A Survey on Growing Up in Ireland as a Third Culture Kid

As an active volunteer of the Filipino Migrant Community, my role is to help preserve the unity and cooperation among Filipinos in Ireland defend their rights and promote the welfare of all Filipino and Irish-Filipino citizens. I also am tasked to address the pressing issues faced by the first generation allied to the long term challenges of living in a bicultural environment.

To date, there are around 14,000 Filipinos in Ireland in which 40 percent are in the younger population. This reality demands for communal response on family education and formation programmes about Filipino values, faith and culture to ensure a well-balanced integration.

Young migrants are more vulnerable when, in combination with their age and stage of life, they experience isolation, exclusion, discrimination and insecurity.

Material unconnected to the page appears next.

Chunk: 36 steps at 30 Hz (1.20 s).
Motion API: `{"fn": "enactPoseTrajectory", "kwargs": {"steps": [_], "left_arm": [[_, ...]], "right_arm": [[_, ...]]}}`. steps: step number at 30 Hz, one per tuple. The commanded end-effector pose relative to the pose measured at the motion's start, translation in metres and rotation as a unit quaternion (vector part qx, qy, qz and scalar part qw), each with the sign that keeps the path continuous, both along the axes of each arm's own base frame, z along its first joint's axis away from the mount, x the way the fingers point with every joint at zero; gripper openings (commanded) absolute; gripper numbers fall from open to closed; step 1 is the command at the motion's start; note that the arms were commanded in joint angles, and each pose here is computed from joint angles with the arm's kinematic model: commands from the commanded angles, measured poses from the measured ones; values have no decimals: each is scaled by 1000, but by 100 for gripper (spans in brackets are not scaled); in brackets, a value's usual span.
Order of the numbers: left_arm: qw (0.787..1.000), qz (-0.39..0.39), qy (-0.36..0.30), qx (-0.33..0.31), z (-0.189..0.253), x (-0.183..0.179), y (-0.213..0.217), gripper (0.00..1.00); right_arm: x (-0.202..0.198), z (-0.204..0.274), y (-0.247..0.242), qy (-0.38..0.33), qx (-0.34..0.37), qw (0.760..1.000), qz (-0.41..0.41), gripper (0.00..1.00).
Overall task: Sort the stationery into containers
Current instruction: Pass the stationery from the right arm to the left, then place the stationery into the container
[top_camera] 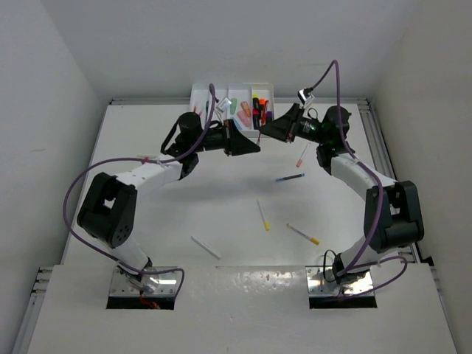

At the same time, adolescent and youth migrants are generally resourceful, resilient, adaptable to new environments and able to learn and speak new languages. Many have skills and qualifications and are familiar with new technologies. When provided with the right opportunities and resources to connect to their roots and integrate into their current host culture, they will have more self awareness.

Arts based programmes can often overcome some of the language, privacy and lack of confidence barriers of young migrants. 
It is also important to note that migration, in reality, enriches Irish Society through Cultural Diversity.

Blending Irish and Filipino cultural heritage is an enriching experience.  Cultural heritage is the legacy of physical science artifacts and intangible attributes of a group or society that are inherited from past generations, maintained in the present and bestowed for the benefit of future generations.

I am currently conducting a survey regarding Filipino Third Culture Kids (TCKs) in Ireland.  I am hoping that the answers that 14-25 year old kids will help me learn the struggles and triumphs of TCKs and determine how Art can help make my youth work more inclusive and appealing to Filipino youth migrants.

A Third Culture Kid (TCK) is defined as someone who has spent a considerable portion of his or her childhood in a country other than his or her parents’ countries.  In this case, a Filipino TCK in Ireland is someone who moved from the Philippines to Ireland at some point during his childhood or young adulthood.  Any TCK has a tendency to mix and merge their birth culture with their adopted culture, creating one of their own: a third culture.
TCKs are quite known to be quite “worldly,” having a deeper understanding of different cultures, perspectives and world views, and some find being “rootless” as giving them a sense of freedom.  However, TCKs also struggle with issues of personal and cultural identity, a sense of belonging, and definitions of what “home” is.